2 Use of the histogram

The histogram is a graph type that typically plots a numeric variable on the x axis (either continuous numeric values, or integers), and has the frequency of observations on the y axis (i.e., the count), or sometimes the proportion of observation on the y axis.

2.1 Typical histogram for continuous variable

# Try this:

# Adult domestic cats weight approximately 4 Kg on average
# with a standard deviation of approximately +/1 0.5 Kg

# Let's simulate some fake weight data for 10,000 cats
help(rnorm) # A very useful function
help(set.seed) # If we use this, we can replicate "random data"

help(hist)

set.seed(42)
cats <- rnorm(n = 10000,  # 10,000 cats
              mean = 4,   
              sd = 0.5)

cats[1:10] # The first 10 cats

 [1] 4.685479 3.717651 4.181564 4.316431 4.202134 3.946938 4.755761 3.952670
 [9] 5.009212 3.968643

hist(x = cats,
     xlab = "Cat weight (Kg)")

Notice a few things:

The bars are the count of the number of cats at each weight on the x axis
The width of each vertical column is a (non-overlapping) range of weights - these are called “bins” and can be defined, but usually are automatically determined based on the data
For count data, each bar is usually one or more integer values, rather than a range of continuous values (as it is for cat weight above in the figure)
The shape of a histogram can be used to infer the distribution of the data

2.2 Sampling and populations

Remember the concept of population versus sample? Well, let’s assume there are only 10,000 cats in the whole world and we just measured the whole population (usually not possible, remember). In this case we can calculate the exact population mean.

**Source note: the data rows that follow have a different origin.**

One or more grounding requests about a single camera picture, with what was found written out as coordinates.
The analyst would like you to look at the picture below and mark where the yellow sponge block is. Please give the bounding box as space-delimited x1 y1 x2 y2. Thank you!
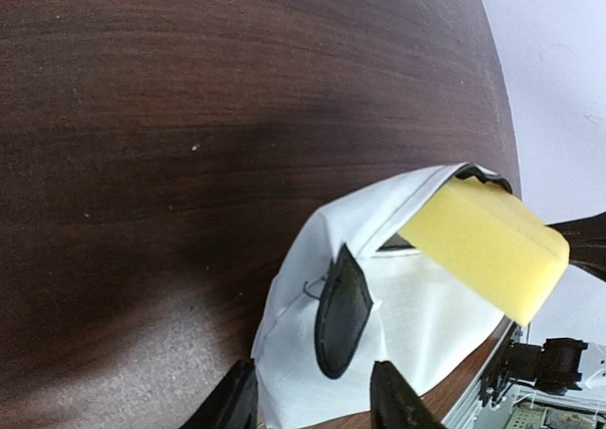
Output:
399 177 570 326

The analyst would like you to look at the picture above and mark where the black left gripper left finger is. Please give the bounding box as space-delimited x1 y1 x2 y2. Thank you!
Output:
181 359 258 429

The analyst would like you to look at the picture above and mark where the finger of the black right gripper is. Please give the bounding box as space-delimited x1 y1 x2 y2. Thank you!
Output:
546 212 605 282

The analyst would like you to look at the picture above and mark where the aluminium front rail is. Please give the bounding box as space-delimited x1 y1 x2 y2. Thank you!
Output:
442 323 605 428

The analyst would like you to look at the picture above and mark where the white drawstring pouch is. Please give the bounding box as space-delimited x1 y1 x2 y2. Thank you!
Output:
252 163 505 428

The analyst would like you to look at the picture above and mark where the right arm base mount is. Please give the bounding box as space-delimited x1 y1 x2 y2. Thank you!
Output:
479 332 589 406

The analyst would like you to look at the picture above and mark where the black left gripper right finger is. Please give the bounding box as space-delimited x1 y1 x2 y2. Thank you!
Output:
370 361 445 429

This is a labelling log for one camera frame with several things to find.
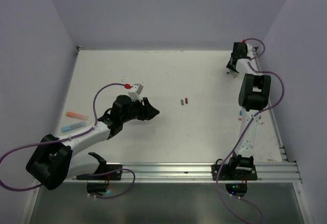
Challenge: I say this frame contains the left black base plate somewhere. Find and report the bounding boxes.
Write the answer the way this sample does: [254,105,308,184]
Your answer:
[76,164,123,181]

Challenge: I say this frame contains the orange highlighter marker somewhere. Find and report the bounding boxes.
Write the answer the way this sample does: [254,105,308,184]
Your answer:
[66,112,88,121]

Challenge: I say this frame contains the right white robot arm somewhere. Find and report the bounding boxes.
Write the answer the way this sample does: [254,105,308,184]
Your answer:
[226,40,271,180]

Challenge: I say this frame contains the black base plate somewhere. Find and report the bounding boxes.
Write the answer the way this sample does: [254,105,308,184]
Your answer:
[76,164,123,181]
[211,159,258,181]

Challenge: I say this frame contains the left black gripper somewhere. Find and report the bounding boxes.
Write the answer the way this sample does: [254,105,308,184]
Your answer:
[121,96,159,123]

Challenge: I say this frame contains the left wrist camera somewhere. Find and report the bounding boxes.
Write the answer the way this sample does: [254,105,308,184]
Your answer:
[127,84,143,101]

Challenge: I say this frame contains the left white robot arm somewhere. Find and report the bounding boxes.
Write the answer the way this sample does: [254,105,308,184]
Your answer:
[26,95,159,190]

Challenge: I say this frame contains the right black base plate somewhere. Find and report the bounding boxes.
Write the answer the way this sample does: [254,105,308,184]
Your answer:
[211,159,258,181]

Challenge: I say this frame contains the aluminium frame rail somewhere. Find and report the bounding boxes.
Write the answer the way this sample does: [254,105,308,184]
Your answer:
[65,159,301,183]

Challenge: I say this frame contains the light blue highlighter marker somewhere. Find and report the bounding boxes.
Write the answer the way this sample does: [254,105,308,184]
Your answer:
[61,121,86,133]

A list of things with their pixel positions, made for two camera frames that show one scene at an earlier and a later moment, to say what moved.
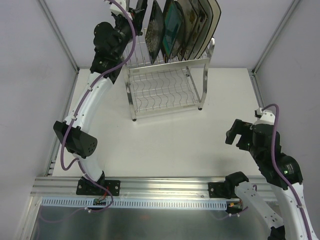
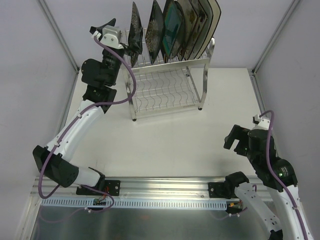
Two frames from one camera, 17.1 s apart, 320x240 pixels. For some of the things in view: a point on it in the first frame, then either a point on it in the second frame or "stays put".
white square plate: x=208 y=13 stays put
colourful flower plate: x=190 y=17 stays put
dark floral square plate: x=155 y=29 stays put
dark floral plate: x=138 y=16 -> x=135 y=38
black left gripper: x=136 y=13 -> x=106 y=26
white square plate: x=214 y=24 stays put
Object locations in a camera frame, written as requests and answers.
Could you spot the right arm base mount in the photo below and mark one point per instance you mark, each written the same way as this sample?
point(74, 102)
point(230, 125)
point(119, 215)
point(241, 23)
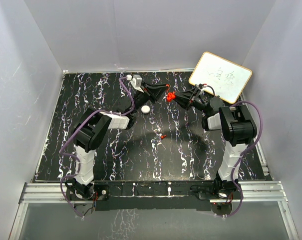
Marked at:
point(210, 192)

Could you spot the red earbud charging case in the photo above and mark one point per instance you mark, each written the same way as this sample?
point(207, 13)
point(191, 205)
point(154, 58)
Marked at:
point(170, 96)

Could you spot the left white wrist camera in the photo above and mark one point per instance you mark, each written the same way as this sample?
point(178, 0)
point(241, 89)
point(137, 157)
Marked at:
point(135, 81)

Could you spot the white earbud charging case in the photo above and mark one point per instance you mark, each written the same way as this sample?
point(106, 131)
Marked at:
point(145, 109)

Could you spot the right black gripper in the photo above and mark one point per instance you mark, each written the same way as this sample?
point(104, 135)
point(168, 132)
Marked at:
point(182, 99)

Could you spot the small whiteboard yellow frame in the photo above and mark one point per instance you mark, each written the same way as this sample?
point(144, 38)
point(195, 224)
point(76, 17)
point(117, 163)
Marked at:
point(226, 78)

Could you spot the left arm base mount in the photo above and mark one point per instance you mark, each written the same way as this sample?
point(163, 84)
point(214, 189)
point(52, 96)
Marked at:
point(92, 192)

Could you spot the aluminium front rail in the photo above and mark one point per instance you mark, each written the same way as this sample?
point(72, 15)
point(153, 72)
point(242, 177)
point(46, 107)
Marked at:
point(52, 193)

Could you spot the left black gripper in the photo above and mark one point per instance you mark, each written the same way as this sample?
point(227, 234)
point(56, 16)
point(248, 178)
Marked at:
point(154, 86)

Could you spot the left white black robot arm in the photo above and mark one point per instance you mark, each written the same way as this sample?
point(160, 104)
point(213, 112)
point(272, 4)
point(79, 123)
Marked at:
point(93, 126)

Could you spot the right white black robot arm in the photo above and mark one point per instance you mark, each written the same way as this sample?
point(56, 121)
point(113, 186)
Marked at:
point(236, 123)

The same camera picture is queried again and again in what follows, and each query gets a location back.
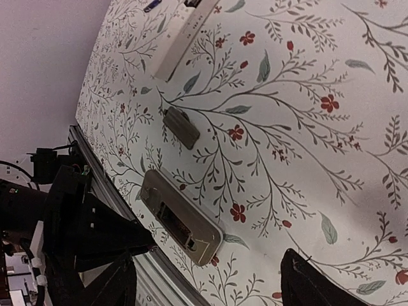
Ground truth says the grey remote battery cover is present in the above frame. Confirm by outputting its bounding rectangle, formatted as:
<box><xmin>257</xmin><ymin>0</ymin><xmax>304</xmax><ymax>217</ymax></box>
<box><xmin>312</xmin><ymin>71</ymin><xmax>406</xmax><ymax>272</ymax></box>
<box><xmin>163</xmin><ymin>106</ymin><xmax>200</xmax><ymax>150</ymax></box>

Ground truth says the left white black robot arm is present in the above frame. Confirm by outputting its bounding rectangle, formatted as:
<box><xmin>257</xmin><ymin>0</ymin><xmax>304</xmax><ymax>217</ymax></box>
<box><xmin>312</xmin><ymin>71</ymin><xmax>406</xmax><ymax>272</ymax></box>
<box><xmin>1</xmin><ymin>165</ymin><xmax>154</xmax><ymax>305</ymax></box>

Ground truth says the long white remote control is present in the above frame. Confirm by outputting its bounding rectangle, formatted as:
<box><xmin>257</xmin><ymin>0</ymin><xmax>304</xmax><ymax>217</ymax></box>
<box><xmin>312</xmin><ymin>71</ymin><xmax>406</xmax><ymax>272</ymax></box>
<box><xmin>149</xmin><ymin>0</ymin><xmax>219</xmax><ymax>82</ymax></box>

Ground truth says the white air conditioner remote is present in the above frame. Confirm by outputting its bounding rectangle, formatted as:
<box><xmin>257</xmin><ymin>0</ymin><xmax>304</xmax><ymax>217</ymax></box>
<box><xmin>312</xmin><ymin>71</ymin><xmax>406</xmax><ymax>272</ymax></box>
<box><xmin>140</xmin><ymin>170</ymin><xmax>223</xmax><ymax>266</ymax></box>

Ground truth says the floral patterned table mat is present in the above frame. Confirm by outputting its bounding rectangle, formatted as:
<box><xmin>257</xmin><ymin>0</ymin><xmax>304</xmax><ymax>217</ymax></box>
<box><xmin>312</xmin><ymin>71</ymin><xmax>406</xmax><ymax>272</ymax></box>
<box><xmin>76</xmin><ymin>1</ymin><xmax>407</xmax><ymax>305</ymax></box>

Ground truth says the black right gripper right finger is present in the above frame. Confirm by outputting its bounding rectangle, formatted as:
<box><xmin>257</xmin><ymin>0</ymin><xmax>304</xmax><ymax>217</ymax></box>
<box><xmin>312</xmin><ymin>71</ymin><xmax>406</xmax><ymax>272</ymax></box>
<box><xmin>280</xmin><ymin>249</ymin><xmax>366</xmax><ymax>306</ymax></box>

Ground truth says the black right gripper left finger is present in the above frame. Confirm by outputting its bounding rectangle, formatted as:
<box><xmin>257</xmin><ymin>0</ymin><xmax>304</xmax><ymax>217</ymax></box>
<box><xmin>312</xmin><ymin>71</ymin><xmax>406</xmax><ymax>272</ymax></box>
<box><xmin>63</xmin><ymin>251</ymin><xmax>137</xmax><ymax>306</ymax></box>

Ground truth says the black battery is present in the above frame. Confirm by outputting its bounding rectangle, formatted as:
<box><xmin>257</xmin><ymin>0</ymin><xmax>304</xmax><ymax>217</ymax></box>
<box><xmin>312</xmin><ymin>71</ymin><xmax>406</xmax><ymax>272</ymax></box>
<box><xmin>143</xmin><ymin>0</ymin><xmax>162</xmax><ymax>13</ymax></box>

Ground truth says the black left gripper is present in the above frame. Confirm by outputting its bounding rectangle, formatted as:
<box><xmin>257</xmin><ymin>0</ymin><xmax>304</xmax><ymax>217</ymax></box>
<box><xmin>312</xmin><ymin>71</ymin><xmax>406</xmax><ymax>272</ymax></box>
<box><xmin>43</xmin><ymin>166</ymin><xmax>156</xmax><ymax>272</ymax></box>

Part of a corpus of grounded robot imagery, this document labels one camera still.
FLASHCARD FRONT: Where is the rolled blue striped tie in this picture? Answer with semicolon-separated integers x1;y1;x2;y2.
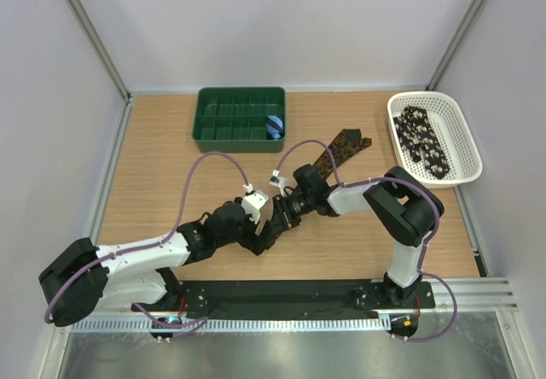
265;115;284;140

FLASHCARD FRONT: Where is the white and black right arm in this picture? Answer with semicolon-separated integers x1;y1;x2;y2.
255;164;444;307

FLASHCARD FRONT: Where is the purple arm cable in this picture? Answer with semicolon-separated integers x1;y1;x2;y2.
276;140;458;344
44;151;255;324

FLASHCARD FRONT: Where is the black tie with gold keys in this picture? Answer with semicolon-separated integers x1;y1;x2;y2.
313;129;372;180

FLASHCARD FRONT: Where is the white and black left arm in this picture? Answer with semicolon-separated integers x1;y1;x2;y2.
38;197;284;327

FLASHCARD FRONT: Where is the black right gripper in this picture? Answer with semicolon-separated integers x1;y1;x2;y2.
270;191;315;236

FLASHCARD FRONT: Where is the white perforated plastic basket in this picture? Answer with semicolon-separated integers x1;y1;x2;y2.
387;91;483;189

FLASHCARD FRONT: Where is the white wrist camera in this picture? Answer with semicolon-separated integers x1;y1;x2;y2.
241;190;270;224
269;170;288;195

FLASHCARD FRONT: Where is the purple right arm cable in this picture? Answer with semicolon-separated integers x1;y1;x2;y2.
276;140;458;344

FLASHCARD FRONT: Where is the green divided organizer tray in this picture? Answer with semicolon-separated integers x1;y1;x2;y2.
192;86;288;153

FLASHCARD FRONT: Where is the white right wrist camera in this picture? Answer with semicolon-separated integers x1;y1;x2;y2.
269;170;288;195

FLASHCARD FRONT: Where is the white slotted cable duct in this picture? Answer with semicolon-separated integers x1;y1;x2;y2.
72;314;391;333

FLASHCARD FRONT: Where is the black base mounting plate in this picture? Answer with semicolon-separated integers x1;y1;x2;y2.
143;279;436;321

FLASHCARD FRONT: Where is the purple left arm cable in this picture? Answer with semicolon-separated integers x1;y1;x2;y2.
44;151;255;324

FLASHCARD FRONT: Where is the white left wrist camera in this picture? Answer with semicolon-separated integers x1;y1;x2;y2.
241;190;270;224

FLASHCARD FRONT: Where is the black tie with white pattern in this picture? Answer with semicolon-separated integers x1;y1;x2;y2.
393;106;450;180

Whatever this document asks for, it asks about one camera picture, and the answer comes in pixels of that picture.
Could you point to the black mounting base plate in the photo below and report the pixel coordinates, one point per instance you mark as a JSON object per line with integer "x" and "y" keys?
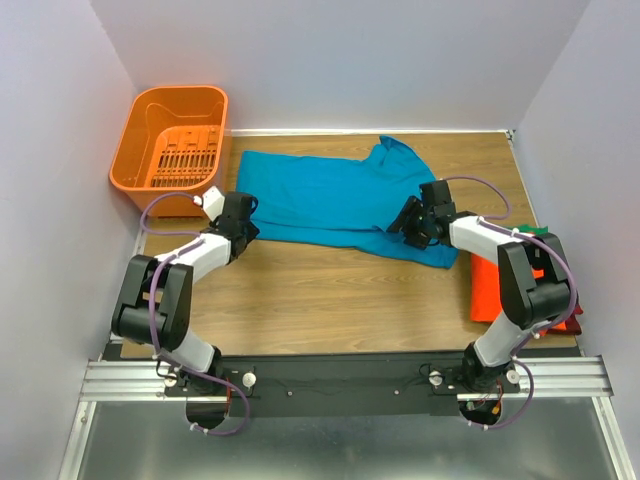
{"x": 340, "y": 385}

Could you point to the dark red folded t-shirt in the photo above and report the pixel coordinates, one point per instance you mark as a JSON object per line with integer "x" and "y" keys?
{"x": 571, "y": 326}

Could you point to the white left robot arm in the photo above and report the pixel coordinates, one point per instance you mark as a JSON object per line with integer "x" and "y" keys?
{"x": 153, "y": 307}

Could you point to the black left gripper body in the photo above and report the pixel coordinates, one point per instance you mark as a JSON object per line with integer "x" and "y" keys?
{"x": 251, "y": 232}

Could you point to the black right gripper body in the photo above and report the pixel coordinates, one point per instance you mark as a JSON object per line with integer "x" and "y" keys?
{"x": 421, "y": 237}

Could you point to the green folded t-shirt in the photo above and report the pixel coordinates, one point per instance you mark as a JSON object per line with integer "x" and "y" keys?
{"x": 531, "y": 230}

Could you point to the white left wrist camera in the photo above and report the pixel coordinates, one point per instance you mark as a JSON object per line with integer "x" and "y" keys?
{"x": 211, "y": 202}

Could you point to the orange folded t-shirt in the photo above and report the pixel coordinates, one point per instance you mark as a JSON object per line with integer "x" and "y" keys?
{"x": 485, "y": 295}

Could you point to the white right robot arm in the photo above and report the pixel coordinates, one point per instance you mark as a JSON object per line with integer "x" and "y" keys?
{"x": 537, "y": 289}

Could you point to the orange plastic basket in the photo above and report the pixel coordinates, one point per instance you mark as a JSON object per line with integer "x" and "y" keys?
{"x": 176, "y": 139}

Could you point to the blue t-shirt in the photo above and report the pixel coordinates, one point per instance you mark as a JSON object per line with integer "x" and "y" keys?
{"x": 341, "y": 203}

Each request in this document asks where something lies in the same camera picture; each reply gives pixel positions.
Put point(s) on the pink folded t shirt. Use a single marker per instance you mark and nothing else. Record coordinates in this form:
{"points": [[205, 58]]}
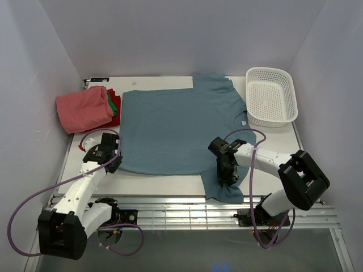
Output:
{"points": [[69, 105]]}

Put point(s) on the blue label sticker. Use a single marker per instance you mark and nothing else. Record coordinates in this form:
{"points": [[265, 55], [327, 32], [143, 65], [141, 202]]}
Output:
{"points": [[99, 79]]}

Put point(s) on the white perforated plastic basket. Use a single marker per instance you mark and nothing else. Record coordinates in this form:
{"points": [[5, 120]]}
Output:
{"points": [[270, 97]]}

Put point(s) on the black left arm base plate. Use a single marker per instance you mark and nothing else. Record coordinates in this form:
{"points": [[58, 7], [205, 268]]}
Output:
{"points": [[128, 216]]}

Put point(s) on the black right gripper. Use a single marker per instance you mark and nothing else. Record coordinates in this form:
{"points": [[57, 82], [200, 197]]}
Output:
{"points": [[222, 177]]}

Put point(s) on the dark red folded t shirt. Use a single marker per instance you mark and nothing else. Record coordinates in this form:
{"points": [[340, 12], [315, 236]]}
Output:
{"points": [[95, 117]]}

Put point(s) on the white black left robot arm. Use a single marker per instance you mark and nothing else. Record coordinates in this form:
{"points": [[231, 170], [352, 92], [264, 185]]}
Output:
{"points": [[65, 229]]}

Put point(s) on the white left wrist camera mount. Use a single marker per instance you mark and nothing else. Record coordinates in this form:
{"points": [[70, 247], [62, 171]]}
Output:
{"points": [[86, 145]]}

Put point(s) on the aluminium table front rail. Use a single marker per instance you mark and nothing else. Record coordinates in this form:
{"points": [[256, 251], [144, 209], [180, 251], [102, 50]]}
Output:
{"points": [[197, 213]]}

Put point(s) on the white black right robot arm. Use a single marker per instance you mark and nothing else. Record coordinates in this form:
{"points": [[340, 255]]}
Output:
{"points": [[302, 180]]}

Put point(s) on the green folded t shirt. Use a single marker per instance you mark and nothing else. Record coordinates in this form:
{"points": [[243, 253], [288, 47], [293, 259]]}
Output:
{"points": [[112, 101]]}

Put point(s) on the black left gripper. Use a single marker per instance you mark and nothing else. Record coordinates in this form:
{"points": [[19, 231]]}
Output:
{"points": [[118, 162]]}

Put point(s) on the blue t shirt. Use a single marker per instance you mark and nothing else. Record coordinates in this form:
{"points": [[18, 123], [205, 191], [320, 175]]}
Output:
{"points": [[168, 132]]}

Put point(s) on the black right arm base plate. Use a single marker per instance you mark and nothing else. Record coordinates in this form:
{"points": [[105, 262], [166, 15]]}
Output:
{"points": [[244, 218]]}

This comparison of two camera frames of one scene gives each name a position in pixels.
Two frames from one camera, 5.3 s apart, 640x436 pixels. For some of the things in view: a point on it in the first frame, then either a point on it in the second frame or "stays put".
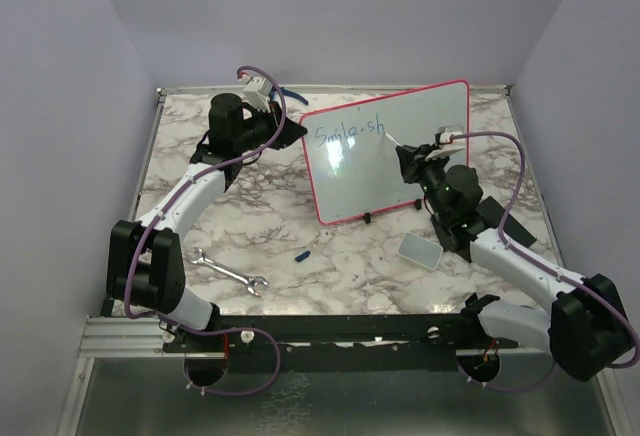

What if we tried to estimate the real mean of our population from a sample of around 100 cats? The theory is that our sample mean would be expected to differ from the real population mean randomly. If we did a bunch of samples, most of the guesses would be close to the real population mean and less would be farther out, but all of these sample means would be expected to randomly vary, either less than or greater than the true population mean. We can examine this with a simulation of samples.

# Try this:
# simulation of samples

help(sample) # randomly sample the cats vector
help(vector) # Initialize a variable to hold our sample means

# We will do a "for loop" with for()


mymeans <- vector(mode = "numeric",
                  length = 100)
mymeans # Empty

  [1] 0 0 0 0 0 0 0 0 0 0 0 0 0 0 0 0 0 0 0 0 0 0 0 0 0 0 0 0 0 0 0 0 0 0 0 0 0
 [38] 0 0 0 0 0 0 0 0 0 0 0 0 0 0 0 0 0 0 0 0 0 0 0 0 0 0 0 0 0 0 0 0 0 0 0 0 0
 [75] 0 0 0 0 0 0 0 0 0 0 0 0 0 0 0 0 0 0 0 0 0 0 0 0 0 0

for(i in 1:100){
  mysample <- sample(x = cats, # Takes a random sample
                    size = 30)
  
  mymeans[i] <- mean(mysample) # stores sample mean in ith vector address
  }

mymeans # Our samples

  [1] 3.899662 3.963986 4.019242 3.975304 3.903256 3.877346 3.911380 4.013805
  [9] 3.989836 3.950881 4.002299 4.024990 4.091362 4.074493 3.989800 3.974894
 [17] 4.000338 3.873104 3.945492 4.061428 4.080559 4.011375 4.023977 3.863940
 [25] 4.047250 3.921947 4.049521 4.085961 3.853068 4.081517 3.987747 4.039110
 [33] 3.940955 3.954955 4.008512 3.942036 3.955110 3.968722 3.896042 3.979187
 [41] 3.957636 4.021170 4.107460 3.989197 3.931964 3.981774 4.125465 4.031625
 [49] 4.081076 3.939582 4.185512 3.997635 3.986411 3.817746 4.075256 4.074309
 [57] 4.136248 3.926092 3.976513 4.008376 3.984264 3.900717 4.138209 3.913901
 [65] 4.123326 3.894216 4.087260 4.145020 3.896286 4.142604 3.865085 4.014336
 [73] 4.053620 3.767552 3.981785 4.130483 4.165097 4.046661 4.077928 4.041611
 [81] 3.873046 4.100438 4.015098 3.947361 4.029464 4.123772 3.860191 3.820483
 [89] 4.071399 4.145585 3.982339 3.950332 3.987406 4.167345 4.126462 4.047683
 [97] 4.035958 3.987601 3.960099 3.869092

hist(x = mymeans,
     xlab = "Mean of samples",
     main = "100 cat weight samples (n = 30/sample)")
abline(v = mean(mymeans), col = "red", lty = 2, lwd = 2)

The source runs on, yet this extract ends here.